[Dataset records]
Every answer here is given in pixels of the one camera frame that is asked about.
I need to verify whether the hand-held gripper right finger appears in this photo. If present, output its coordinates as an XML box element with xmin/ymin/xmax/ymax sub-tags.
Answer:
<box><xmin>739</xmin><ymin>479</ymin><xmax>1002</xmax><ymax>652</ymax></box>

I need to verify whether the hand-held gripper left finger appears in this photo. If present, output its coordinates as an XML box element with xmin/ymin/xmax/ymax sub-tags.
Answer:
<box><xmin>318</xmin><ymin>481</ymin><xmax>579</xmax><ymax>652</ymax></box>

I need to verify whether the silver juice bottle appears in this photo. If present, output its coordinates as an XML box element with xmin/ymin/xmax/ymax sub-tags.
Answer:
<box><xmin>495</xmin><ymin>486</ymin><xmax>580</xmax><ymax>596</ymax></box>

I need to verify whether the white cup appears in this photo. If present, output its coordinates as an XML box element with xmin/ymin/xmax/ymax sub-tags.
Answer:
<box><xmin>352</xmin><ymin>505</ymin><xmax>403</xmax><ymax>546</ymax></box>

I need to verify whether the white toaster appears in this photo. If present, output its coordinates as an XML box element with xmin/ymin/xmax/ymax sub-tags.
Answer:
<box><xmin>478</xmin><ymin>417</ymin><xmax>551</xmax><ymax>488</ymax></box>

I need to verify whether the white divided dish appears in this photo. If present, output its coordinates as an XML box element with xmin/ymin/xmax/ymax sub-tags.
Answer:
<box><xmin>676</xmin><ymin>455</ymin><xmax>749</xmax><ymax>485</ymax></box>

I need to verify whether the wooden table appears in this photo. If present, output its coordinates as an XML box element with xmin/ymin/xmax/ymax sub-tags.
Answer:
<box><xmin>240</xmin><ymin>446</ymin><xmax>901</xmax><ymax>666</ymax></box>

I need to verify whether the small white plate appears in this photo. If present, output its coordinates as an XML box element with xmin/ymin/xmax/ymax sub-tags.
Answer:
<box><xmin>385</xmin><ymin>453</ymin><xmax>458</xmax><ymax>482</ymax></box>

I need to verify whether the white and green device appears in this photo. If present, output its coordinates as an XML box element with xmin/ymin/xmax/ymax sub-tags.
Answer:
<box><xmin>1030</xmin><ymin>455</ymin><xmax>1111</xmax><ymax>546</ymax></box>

Your task: Whenever a line in the data holds "gripper", copy that line.

Answer to the exercise:
I need to verify whether the hand-held gripper right finger appears in this photo. If present, output its coordinates as an XML box element with xmin/ymin/xmax/ymax sub-tags.
I need to verify whether the hand-held gripper left finger appears in this photo. If present, output its coordinates as an XML box element with xmin/ymin/xmax/ymax sub-tags.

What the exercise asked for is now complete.